# Exterior Rear Slide Rails



## emanddd (Aug 19, 2013)

My family and I are getting back into camping and purchased a 2008 23KRS. We have had 3 fifth wheels but this is the first TT we have owned so there is a little adjustment for us. I love this site and already feel addicted to searching for mods and other improvements that can be made. The one subject I can not seem to find much info is where to keep the exterior rear slide rails when traveling? If anyone has a good way or mod that can be made to store the rear supports when the slide is pulled in I would appreciate it.


----------



## HodgePodge (Apr 29, 2005)

I'm glad to hear that you are enjoying your Outback and this site. We used to have the 25RSS model with the rear bed slide. Like others, I used some PVC tube to make a carrier that mounted on the rear bumper to hold the slide rails. I just posted some pictures of the set up in my gallery. I wasn't sure of how to post the link to the pictures in this reply.
I hope this helps.


----------



## muddy tires (Jun 22, 2007)

We put ours in the front pass-through storage compartment.


----------



## emanddd (Aug 19, 2013)

Where do you buy those PVC pipe holders that lift the pipe off the bumper?


----------



## HodgePodge (Apr 29, 2005)

emanddd said:


> Where do you buy those PVC pipe holders that lift the pipe off the bumper?


I fabricated the brackets for the PVC support myself. Here is a close up of the brackets before mounting them:
http://www.outbacker..._109_60512.jpeg

The brackets are mounted to the bumper by using a carriage bolt. The trick to this working is the type of bolt that is used to fasten the PVC pipe to the brackets. There is a hole drilled into the PVC tube near each end and an elevator bolt is used to then fasten it down into the saddle of the bracket.

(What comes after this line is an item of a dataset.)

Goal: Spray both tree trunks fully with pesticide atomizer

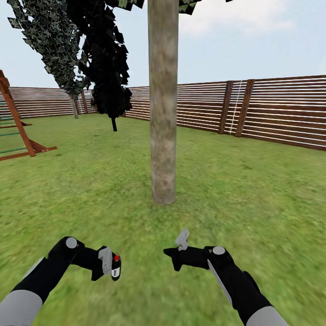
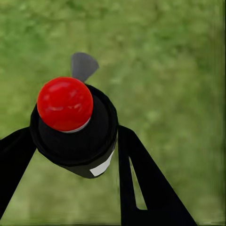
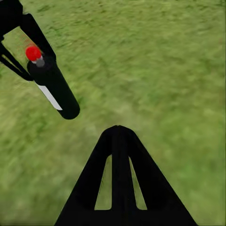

Here are some pictures of the elevator bolt:
http://www.outbacker..._109_31687.jpeg
http://www.outbacker..._109_44438.jpeg

The head of the elevator bolt is thin enough that when you snug the bolt down to the bracket, it bends to the inside radius of the PVC tube. That allows the rails to slide in and out without them getting caught on the head of the bolt inside the tube. If you go this route you will also have to replace the threaded bolt that joins the support brackets to the slide rails so the pieces can be packed compactly enough to fit into the 6" tube. I replaced the threaded bolt with a trailer coupler safety lock pin to make it quick to take apart.

We enjoyed our 25RSS for 8 years, and over 40,000 miles. I couldn't imagine doing it again without this little modification. We seldom camp longer than a day or two in any one spot so we set up and broke camp a lot. After the first month with the trailer I knew that I couldn't keep digging the rails out from the front storage. The rails need to come out fairly early in setup and they get packed away late in teardown so they needed to be close at hand.

I hope this helps.


----------



## bbwb (Apr 4, 2008)

Take a look at this posting (will have to scroll down to see how I put together a storage tube assembly. I have found that this system works really well and allows access when there are other items in the bin.
http://www.outbackers.com/forums/index.php?showtopic=22306&view=&hl=&fromsearch=1
bbwb


----------



## emanddd (Aug 19, 2013)

That homemade bracket is awesome. I will have to see if my dad and I can come up with something like that. The tube in the compartment is also a great idea but the 23KRS has no compartments.


----------



## outbackgeorgia (Jan 28, 2004)

That's a lot of trouble when they fit perfectly into the 4 inch square bumper. Just get hinged bumper caps and replace the bolts with removable "tractor pins". I store my sewer hose in a PVC pipe.
Dave


----------